As soon as the umbilical cord is cut, it feels as if we’re on our own. But we forget that every single cell in our body is the product of one single cell, the zygote, more than half of which was once of our mother’s body and the rest our father’s, and so it goes ad infinitum. We forget the vast eons of time that have passed to allow a once seemingly inert planet’s oceans to bubble life into being and let it crawl onto land like a shipwrecked sailor (or rather, salamander), gasping, not for air, but for water - our very own ancestors.
We are completely and utterly reliant on all else that has ever been, and so much of what now is, for our own existence. All is interconnected. We are not separate, let alone superior.
When will we choose to become aware of this - to understand it, honour it, and be infinitely awestruck and grateful? To bow down, not before some human-concocted false deity in child-like naïveté, but in acknowledgment of the all, and of our own humble but intrinsic place within it.
If only we could transcend our species’ innate self-importance, we might just edge closer to the truth - not our own convenient truth, but the whole truth, or perhaps, the truth of the whole. We keep saying how good it feels to be a part of something bigger than ourselves. But for that bigger something, we must imagine far beyond our species, as remarkable as it may be.

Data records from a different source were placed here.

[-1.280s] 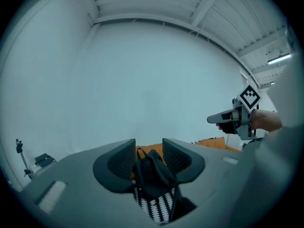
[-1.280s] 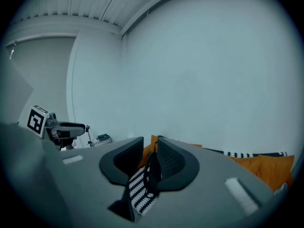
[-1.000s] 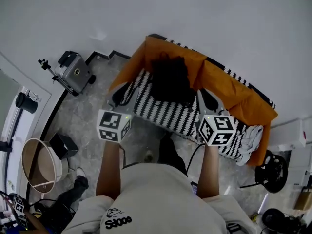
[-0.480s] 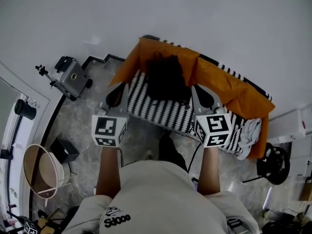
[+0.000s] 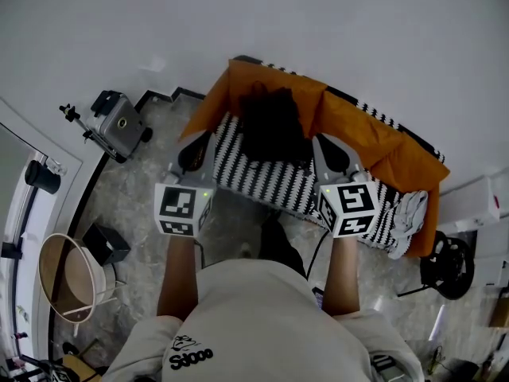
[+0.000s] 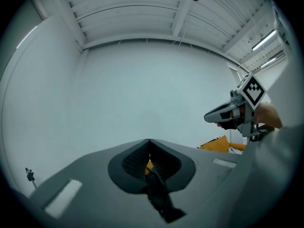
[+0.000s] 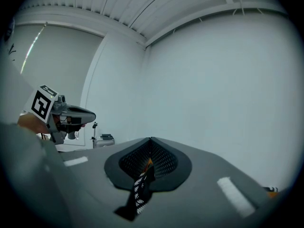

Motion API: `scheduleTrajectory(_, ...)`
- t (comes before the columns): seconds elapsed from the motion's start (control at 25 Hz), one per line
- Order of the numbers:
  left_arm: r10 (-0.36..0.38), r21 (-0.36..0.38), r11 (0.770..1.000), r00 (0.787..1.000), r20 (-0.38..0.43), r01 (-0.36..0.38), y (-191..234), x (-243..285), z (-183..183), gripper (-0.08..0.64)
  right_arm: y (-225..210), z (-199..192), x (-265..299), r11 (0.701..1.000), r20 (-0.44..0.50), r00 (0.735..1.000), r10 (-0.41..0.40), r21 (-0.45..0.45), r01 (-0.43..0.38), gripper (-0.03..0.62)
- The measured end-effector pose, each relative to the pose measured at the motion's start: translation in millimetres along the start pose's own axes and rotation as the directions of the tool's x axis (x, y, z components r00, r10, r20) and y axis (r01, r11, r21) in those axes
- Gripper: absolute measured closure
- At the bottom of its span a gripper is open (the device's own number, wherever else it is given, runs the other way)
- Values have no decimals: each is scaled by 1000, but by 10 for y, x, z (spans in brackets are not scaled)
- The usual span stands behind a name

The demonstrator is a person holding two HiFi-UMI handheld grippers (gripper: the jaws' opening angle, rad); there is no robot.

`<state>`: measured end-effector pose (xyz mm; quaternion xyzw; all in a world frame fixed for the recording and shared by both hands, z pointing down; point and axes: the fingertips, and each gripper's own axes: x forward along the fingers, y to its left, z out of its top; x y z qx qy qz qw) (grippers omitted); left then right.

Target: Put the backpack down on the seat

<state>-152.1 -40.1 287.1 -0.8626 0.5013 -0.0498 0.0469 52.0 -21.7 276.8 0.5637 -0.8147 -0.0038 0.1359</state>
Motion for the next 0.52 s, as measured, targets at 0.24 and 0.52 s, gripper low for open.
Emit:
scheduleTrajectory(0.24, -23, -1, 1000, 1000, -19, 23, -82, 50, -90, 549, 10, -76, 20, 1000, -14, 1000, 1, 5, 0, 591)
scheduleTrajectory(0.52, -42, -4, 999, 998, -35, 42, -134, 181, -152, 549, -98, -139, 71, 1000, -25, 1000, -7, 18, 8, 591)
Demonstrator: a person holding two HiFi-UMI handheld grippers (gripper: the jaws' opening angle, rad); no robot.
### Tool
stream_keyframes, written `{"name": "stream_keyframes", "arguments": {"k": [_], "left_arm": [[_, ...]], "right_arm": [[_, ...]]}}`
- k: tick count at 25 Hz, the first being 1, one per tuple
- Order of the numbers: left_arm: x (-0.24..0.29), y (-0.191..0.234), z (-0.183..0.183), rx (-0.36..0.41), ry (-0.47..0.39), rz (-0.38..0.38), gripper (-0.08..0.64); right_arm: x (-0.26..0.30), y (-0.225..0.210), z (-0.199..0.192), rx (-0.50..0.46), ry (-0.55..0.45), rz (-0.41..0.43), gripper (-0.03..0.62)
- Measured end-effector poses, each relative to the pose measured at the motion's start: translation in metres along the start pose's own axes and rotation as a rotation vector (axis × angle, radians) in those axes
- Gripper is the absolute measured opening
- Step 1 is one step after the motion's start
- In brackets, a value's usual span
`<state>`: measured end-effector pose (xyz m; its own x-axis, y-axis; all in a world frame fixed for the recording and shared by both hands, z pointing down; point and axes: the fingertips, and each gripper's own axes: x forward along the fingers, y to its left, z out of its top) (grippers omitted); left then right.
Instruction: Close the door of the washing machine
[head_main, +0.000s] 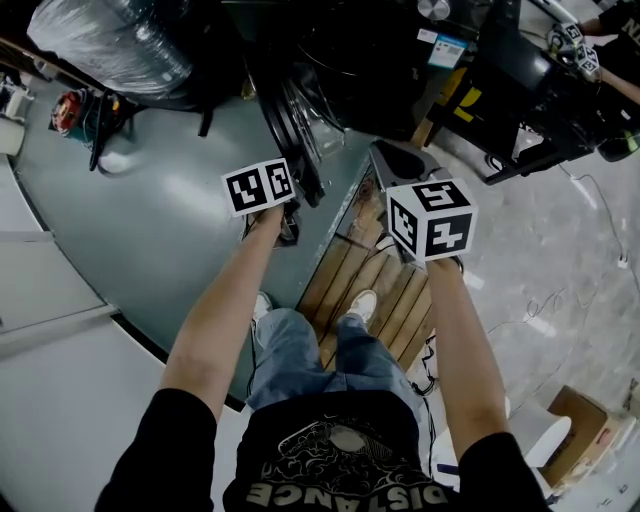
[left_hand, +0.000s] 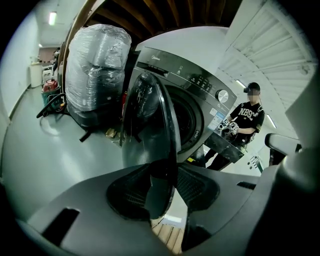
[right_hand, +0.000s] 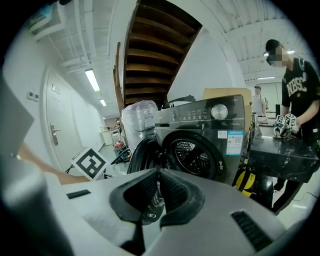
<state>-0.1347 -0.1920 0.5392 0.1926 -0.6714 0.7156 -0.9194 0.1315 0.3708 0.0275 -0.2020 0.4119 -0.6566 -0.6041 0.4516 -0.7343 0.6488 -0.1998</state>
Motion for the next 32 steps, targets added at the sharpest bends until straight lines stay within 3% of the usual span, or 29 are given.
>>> {"name": "stream_keyframes", "arguments": {"k": [21, 32], "left_arm": [[0.066, -0.087, 0.017, -0.139, -0.022, -0.067, 0.224], [0.094, -0.113, 0.033, -0.129, -0.027, -0.115, 0.265]], "right_arm": [[-0.006, -0.093, -0.022, 0.070, -0.003, -0.024, 0.023], [0.032, -0.105, -0.030, 0.069, -0.012, -0.018, 0.023]]}}
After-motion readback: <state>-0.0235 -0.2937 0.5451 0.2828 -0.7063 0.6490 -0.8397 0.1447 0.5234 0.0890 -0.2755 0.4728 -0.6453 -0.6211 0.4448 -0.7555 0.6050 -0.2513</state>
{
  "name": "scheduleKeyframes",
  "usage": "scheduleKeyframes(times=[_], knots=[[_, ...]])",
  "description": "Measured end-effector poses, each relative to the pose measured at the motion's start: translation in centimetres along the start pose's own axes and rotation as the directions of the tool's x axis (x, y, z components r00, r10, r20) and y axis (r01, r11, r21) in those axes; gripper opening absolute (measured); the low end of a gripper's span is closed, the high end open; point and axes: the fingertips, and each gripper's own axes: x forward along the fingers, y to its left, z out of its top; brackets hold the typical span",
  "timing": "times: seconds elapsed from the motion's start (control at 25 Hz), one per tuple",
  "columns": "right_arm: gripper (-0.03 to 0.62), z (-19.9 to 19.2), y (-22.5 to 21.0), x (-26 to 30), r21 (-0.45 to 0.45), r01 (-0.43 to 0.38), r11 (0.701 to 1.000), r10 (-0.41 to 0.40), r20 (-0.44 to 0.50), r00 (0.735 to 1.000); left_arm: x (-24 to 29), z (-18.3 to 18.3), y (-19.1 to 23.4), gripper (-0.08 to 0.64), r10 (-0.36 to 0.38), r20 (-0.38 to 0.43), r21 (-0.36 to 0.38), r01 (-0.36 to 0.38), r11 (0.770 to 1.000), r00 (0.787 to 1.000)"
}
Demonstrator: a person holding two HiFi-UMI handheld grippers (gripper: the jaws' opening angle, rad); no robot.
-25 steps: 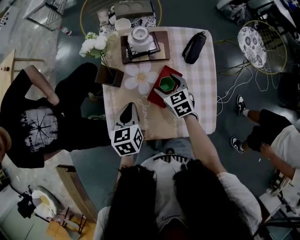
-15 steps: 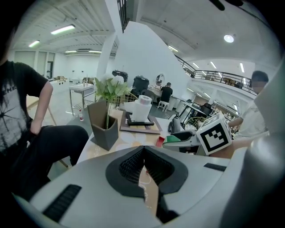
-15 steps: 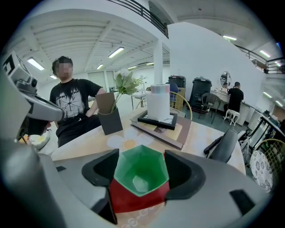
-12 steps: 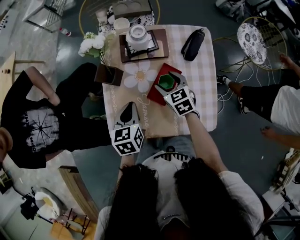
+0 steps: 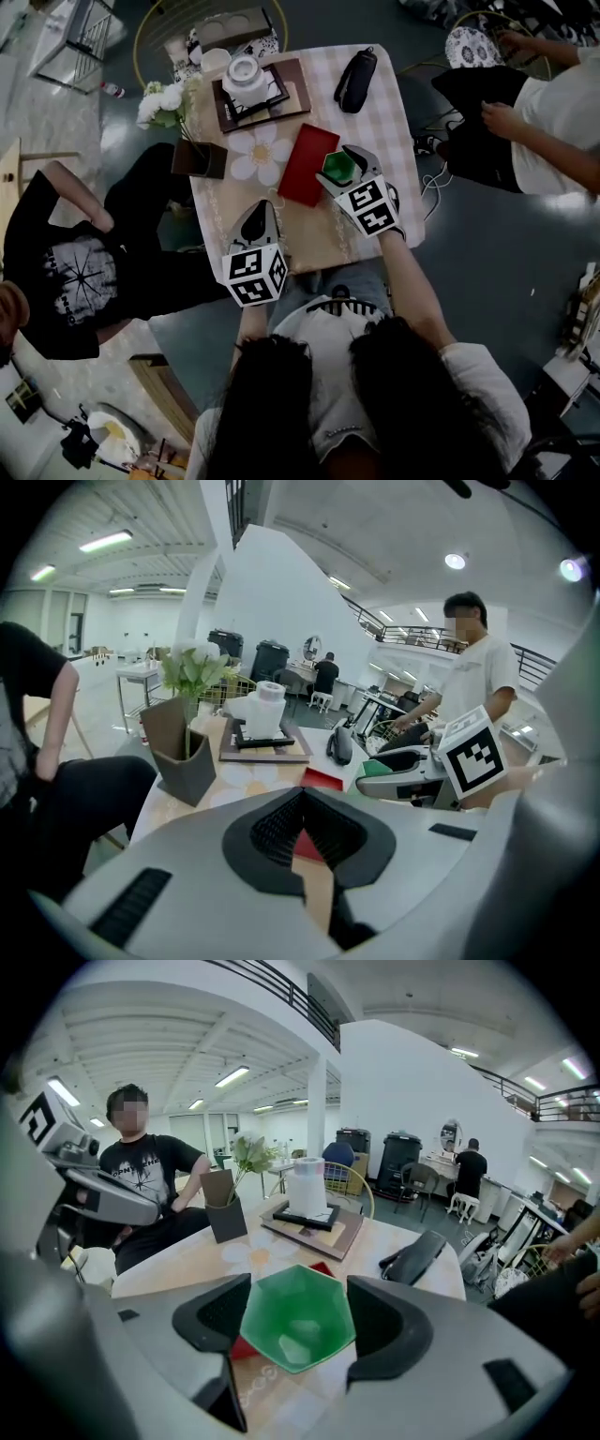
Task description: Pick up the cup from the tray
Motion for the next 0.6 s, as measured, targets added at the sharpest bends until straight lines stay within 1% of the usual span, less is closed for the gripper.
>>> scheduleKeyframes(times=[0.2, 0.4, 0.6], knots=[[0.327, -3.4, -1.4, -2.7, 0.062, 0.061, 0.996, -0.06, -0.026, 0.998, 0.4, -0.3, -2.1, 0.008, -0.053, -0.008, 0.041, 0.053, 0.998, 0.999], [0.327, -6.8, -2.9, -4.7, 0.114, 0.128, 0.985, -0.124, -0.042, 0.991, 0.6, -0.8, -3.7, 0.009, -0.089, -0.024, 0.069, 0.09, 0.993, 0.996], [0.327, -9.3, -3.5, -5.6, 0.156, 0.154, 0.976, -0.147, -0.056, 0.988, 0.5, -1.1, -5.1, 0.008, -0.114, -0.032, 0.092, 0.116, 0.989, 0.993]])
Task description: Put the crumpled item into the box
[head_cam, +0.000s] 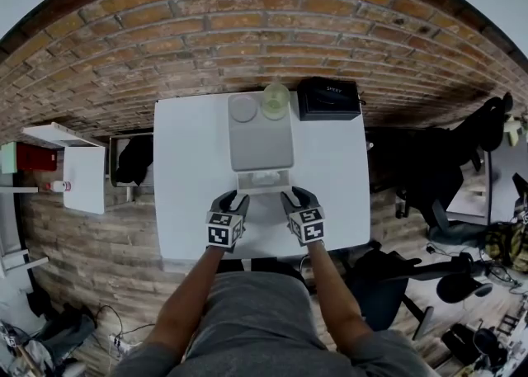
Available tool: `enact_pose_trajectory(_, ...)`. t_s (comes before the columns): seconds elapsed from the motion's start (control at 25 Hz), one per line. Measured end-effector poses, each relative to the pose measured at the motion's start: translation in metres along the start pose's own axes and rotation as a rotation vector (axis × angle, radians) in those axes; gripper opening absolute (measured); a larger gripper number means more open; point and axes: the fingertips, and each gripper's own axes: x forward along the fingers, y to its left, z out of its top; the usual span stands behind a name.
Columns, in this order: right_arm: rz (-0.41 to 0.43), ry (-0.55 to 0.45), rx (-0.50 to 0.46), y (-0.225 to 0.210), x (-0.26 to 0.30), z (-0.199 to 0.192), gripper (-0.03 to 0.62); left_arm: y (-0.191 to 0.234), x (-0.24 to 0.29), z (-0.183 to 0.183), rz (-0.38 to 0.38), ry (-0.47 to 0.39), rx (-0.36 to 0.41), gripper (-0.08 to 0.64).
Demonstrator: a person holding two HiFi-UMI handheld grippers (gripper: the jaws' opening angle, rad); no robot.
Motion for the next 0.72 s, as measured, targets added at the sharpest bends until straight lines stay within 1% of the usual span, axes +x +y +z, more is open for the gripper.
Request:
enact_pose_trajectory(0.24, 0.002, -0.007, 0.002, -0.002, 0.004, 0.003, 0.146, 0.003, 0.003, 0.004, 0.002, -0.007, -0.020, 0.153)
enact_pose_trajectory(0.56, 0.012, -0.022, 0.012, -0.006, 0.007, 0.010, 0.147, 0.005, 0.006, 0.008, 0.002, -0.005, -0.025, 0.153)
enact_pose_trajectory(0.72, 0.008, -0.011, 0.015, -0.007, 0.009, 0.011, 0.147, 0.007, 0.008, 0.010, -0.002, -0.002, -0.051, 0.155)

With each new discovery of the sheer, incomprehensible extent of the universe, we inch closer to a better understanding of our place in and of it. But as we inch toward this, our self-destructive misunderstandings seem to gallop ahead. Perhaps the only way we will ever truly comprehend that we are not at the centre will be when contact is made with an intelligence so far beyond our own we may not even recognise it as intelligence. To an ant, surely our foot can only look like an existential threat.
But rather than that intelligence arriving from any number of distant galaxies, in an ironic plot twist, it may instead arise right here under our noses - another creation of ourselves as Dr Frankenstein. But this beautiful monster may not be generous enough to leave us a choice between hubris and humility.